Из людей, с которыми я успел познакомиться в местечке, мы выбрали двух — Петра Шаройку, бывшего курсанта Лепельского минометного училища, о котором я уже вспоминал, и главврача районной больницы.
Отец и мачеха Петра жили в деревне, что чуть ли не вплотную примыкала к Шумилину. И вот после того, когда училище перестало существовать, парень приплелся домой, в отцовскую избу, стоявшую в конце деревни, недалеко от зеленой гребли, за которой поднимался лес. Чтобы легализоваться, устроился на работу на Шумилинскую биржу труда, где стал ведать мобилизацией подвод. Молодость била в нем ключом, и, несмотря ни на что, он оставался ясноглазым и, как представляется сейчас, кудрявым.
— Этот сможет! — согласился Леонид, провожая глазами стройную фигуру парня, уходившего от нас после встречи. — Подъедет к комендатуре, выдавит стекло в окне, бросит подарочек… и поминай как звали! Тем более сейчас как раз гонят подводы на ремонт шоссе. А если что, прикроем…
Как ни удивительно, бывший офицер-минометчик понятия не имел о противотанковых гранатах. Пришлось в том же Тошнике проводить репетиции. Особенно поражало Петра то, что брошенная граната взрывалась мгновенно, как только касалась какого-либо предмета. Удивляло: как она, такая тяжелая, не давала осколков? Вся ее сила заключалась во взрывной волне, которая убивала людей, рвала металл.
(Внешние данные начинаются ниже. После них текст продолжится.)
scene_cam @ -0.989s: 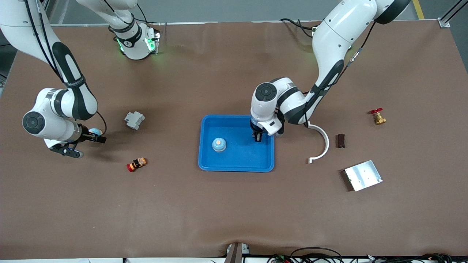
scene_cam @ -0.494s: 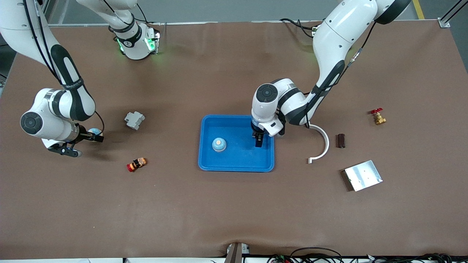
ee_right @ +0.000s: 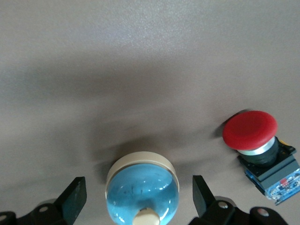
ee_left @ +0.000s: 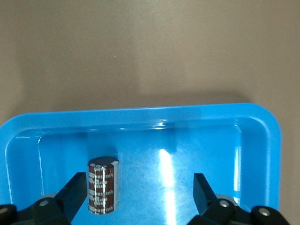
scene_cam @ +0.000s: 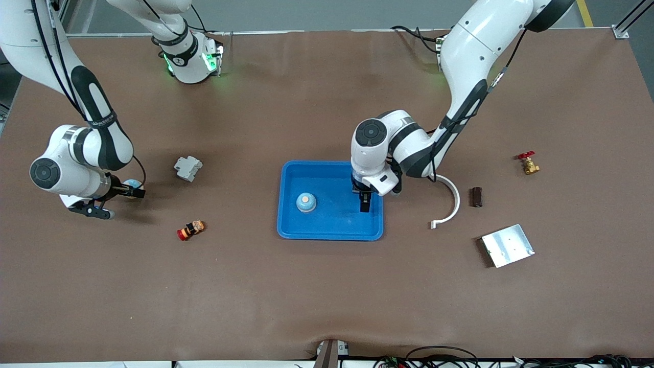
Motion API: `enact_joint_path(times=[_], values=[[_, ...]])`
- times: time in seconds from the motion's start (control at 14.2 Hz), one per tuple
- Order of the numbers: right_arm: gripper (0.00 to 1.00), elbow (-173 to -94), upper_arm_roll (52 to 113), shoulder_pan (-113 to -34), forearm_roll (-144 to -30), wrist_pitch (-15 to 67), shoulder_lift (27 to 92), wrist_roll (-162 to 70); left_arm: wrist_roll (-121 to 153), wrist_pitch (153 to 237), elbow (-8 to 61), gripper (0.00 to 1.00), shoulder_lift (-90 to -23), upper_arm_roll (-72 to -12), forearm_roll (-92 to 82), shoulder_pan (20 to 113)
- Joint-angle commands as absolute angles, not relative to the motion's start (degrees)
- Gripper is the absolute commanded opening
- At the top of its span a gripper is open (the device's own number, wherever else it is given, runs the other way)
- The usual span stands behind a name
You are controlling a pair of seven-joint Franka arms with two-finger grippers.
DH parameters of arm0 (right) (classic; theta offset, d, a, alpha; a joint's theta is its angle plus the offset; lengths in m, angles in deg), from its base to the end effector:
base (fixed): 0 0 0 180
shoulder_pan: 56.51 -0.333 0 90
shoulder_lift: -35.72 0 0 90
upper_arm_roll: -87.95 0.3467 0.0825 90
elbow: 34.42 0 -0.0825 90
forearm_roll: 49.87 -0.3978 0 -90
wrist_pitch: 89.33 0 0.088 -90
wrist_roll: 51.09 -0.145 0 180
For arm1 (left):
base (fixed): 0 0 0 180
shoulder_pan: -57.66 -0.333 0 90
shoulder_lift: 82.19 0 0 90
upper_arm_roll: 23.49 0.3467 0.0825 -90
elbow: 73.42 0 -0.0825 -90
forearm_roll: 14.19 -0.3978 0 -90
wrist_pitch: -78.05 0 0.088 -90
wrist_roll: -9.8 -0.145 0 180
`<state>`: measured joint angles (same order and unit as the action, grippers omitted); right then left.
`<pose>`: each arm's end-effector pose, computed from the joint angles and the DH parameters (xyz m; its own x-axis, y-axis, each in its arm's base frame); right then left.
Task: Place electrolytic capacitor and blue bell in tray
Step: 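Release the capacitor with the left gripper while the right gripper grasps the bell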
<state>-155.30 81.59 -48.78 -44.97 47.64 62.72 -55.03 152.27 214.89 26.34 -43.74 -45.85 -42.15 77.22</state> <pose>0.5535 -0.1442 0.1542 0.9524 -0.2428 -0.1841 -0.2258 -0.9681 0.1086 0.5457 -0.4389 0.1936 0.0836 0.9959 0.0361 0.9904 -0.0870 0.1075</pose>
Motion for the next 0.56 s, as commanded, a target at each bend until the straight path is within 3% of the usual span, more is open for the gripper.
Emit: enact_joint_path(times=[0.0, 0.14, 0.49], values=[[1.00, -155.71, 82.32, -47.55, -44.16, 48.39, 62.97, -54.34, 148.34, 212.18, 26.51, 1.00, -44.83, -46.60, -42.58, 76.47], [0.95, -155.71, 82.32, -47.46, -44.25, 48.31, 62.97, -54.34, 141.67, 211.56, 26.78, 1.00, -46.06, -46.69, -40.92, 75.59], [0.32, -155.71, 82.32, -47.55, -44.42, 47.78, 62.88, -54.43, 119.44, 207.25, 27.13, 1.00, -49.13, -47.13, -35.56, 72.43]])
Молодости сопутствует мужество. Но, возможно, никто и ничто — если только вдуматься — так не жалеет себя, как та же молодость. Когда Петр забывал бриться, над губами и на щеках у него еще белел, вихрился пушок. Он любил лес, небо, отца. Говоря о родине, умилялся, замолкал и откашливался.
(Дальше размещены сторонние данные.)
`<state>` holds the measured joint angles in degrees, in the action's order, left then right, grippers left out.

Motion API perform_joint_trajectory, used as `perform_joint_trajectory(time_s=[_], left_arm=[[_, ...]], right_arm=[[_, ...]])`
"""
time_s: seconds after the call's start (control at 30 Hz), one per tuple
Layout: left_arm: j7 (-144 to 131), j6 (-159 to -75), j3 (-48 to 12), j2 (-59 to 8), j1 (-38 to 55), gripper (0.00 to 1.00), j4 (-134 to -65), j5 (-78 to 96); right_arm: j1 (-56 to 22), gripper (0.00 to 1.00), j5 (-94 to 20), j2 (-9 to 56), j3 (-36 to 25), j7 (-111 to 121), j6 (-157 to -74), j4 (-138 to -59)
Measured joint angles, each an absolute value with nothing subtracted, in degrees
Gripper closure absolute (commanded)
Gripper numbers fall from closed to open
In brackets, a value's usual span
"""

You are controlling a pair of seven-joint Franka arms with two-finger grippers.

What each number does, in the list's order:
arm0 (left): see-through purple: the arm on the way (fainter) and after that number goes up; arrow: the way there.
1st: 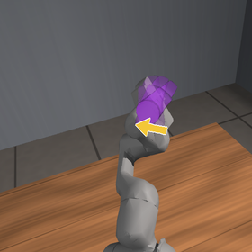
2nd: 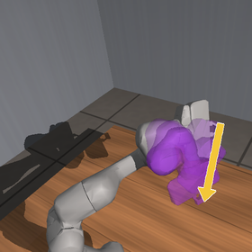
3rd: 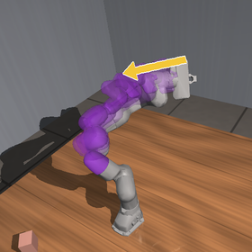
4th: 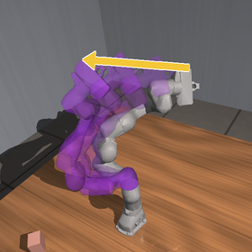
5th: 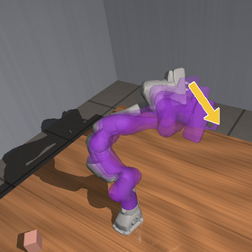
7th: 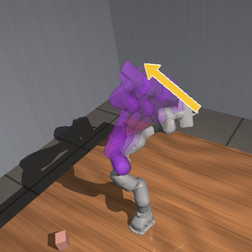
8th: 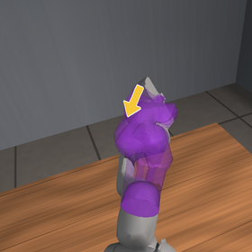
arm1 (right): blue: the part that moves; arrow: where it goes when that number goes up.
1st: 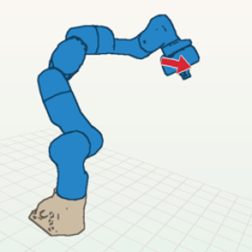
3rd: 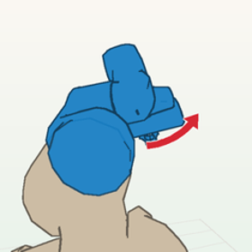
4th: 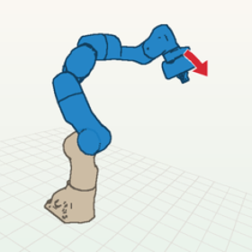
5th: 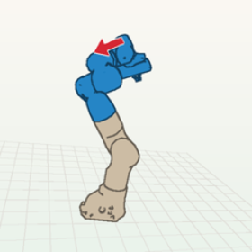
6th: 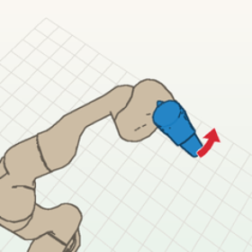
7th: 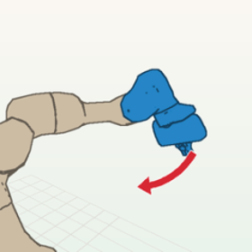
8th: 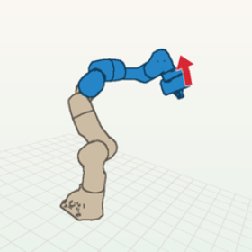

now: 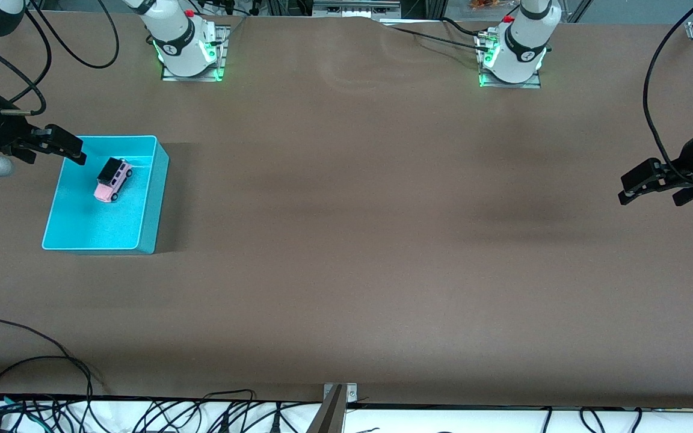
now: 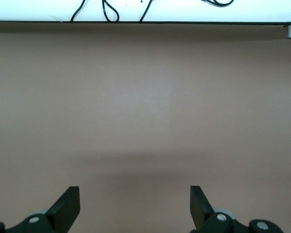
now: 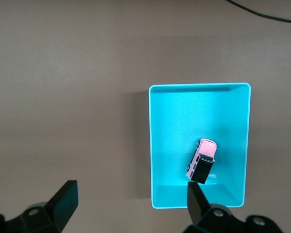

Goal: Wind and store pink jeep toy

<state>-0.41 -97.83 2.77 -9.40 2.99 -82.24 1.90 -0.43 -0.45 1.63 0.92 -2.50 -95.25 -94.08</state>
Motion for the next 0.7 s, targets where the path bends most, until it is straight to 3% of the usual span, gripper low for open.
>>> perform_joint_trajectory(time_s=[0.7], left_arm=[[-0.41,-97.83,2.79,-9.38,3.13,0.0,-82.24,1.9]], right_arm=[[-0.24,0.0,-0.45,1.68,-0.11,-2.07,-95.47,-94.08]])
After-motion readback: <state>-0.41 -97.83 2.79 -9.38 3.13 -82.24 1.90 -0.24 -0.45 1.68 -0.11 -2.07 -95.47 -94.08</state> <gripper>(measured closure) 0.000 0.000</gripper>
Чтобы застраховать его от привычного с детства, которое может сделать человека сентиментальным, мы запретили ему в тот день ночевать дома и посоветовали переспать в гумне. Но он, скорее всего из гордости, не послушался нас. А возможно, захотел проститься с домом. И, разумеется, лежа в постели, долго ворочался, вздыхал, шарил под подушкой, где лежал у него пистолет. |
Отец же, как назавтра сообщили нам сельчане, замечал таинственные отлучки сына, изменения в его настроении. А увидев, как тот томится в постели, не сомкнул глаз и сам и, дождавшись, когда сын выбился из сил и уснул, вытащил из-под подушки пистолет, ахнул и разбудил жену. Через час старик уже шагал в казарму железнодорожной охраны, находившуюся на другом конце деревни, надеясь — покорностью, признанием спасет Петра. А еще через час, на заре, из местечка примчались гестаповцы, как называли обычно сотрудников СД и полиции безопасности. Они связали парня и, заставив старика запрячь лошадь в телегу, на которой Петр и собирался ехать выполнять приговор, швырнули прямо на голые доски, лицом вниз…
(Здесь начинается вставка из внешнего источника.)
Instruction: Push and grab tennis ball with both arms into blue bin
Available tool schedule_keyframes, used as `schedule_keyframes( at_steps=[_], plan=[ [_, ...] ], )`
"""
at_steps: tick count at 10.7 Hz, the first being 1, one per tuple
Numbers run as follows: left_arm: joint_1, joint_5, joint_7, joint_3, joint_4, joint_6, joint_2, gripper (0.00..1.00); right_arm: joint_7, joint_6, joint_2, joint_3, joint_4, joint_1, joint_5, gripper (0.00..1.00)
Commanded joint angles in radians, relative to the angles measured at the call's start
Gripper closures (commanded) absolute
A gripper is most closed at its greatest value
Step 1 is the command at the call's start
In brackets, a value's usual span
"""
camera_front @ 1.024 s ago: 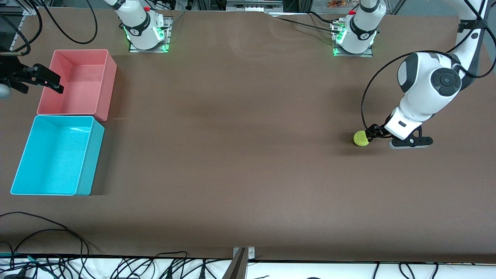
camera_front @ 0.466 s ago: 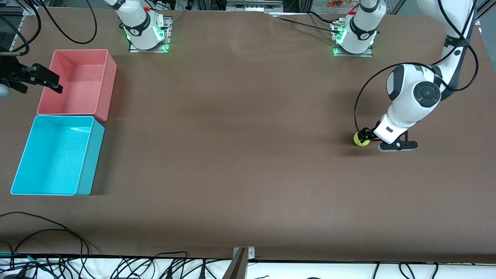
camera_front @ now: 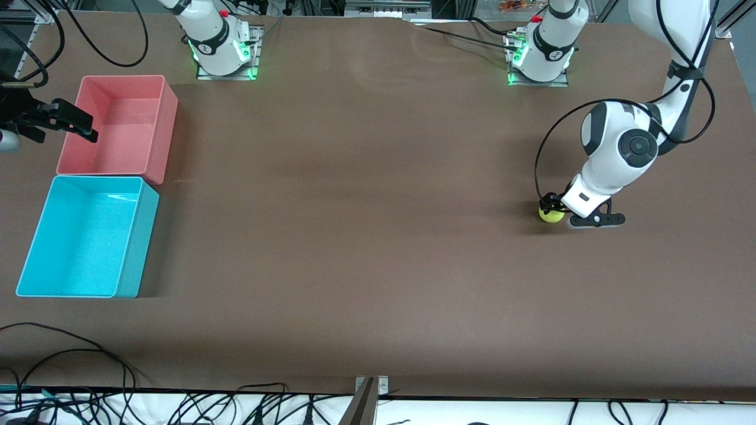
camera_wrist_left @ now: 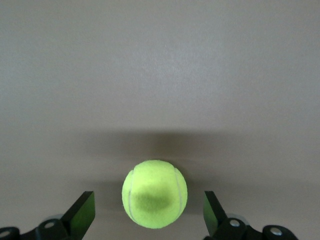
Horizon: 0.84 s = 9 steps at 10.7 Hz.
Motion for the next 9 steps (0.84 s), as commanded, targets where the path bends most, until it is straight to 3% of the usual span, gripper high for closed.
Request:
schedule_keyframes(
  at_steps=[1, 2, 3, 4, 5, 9],
  plan=[
    [-0.019, 0.008, 0.063, 0.001, -0.024, 0.023, -0.002, 0.35, -0.02, -0.003, -0.028, 0.005, -0.03, -0.009, 0.013, 0.0],
    [-0.019, 0.007, 0.129, 0.001, -0.037, 0.023, -0.004, 0.35, -0.02, -0.001, -0.028, 0.005, -0.033, -0.009, 0.013, 0.0],
    [-0.019, -0.002, 0.19, 0.001, -0.037, 0.023, -0.007, 0.28, -0.02, 0.0, -0.028, 0.006, -0.033, -0.009, 0.013, 0.0],
    [-0.019, -0.006, 0.214, -0.002, -0.037, 0.023, -0.007, 0.11, -0.019, 0.003, -0.028, 0.006, -0.034, -0.009, 0.013, 0.0],
    [-0.019, -0.006, 0.215, -0.006, -0.037, 0.023, -0.01, 0.0, -0.02, 0.005, -0.027, 0.006, -0.034, -0.008, 0.013, 0.0],
    [-0.018, -0.006, 0.243, -0.026, -0.037, 0.024, -0.01, 0.0, -0.02, 0.006, -0.028, 0.006, -0.034, -0.008, 0.013, 0.0]
  ],
)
Чтобы немцы не успели разгадать, что нам нужно, и не приняли мер, мы на другой же день вызвали на явку главного врача Шумилинской больницы, военного эскулапа из окруженцев, попросив приехать вместе с женой, — пусть поездка выглядит и как визит к больному, и как прогулка.
Они прикатили к нам на один из казекавских хуторов. Он в прорезиненном плаще с башлыком, она, как настоящий грибник, с корзиной, ножом, в простеньком ситцевом платьице, в сером пыльнике и кокетливо завязанном кровелькой платке в крупный синий горошек. Ловко соскочив с телеги, врач привязал лошадь к пряслу, взял докторский саквояжик под руку и, улыбаясь жене, помог ей слезть с телеги. С застывшей усмешкой послал по грибы в недалекий березнячок, приказав быть на виду.
Не мешкая мы зашли в чистую половину избы, сели за стол. Без лишних слов выложили ему задание — любыми средствами уничтожить районную верхушку.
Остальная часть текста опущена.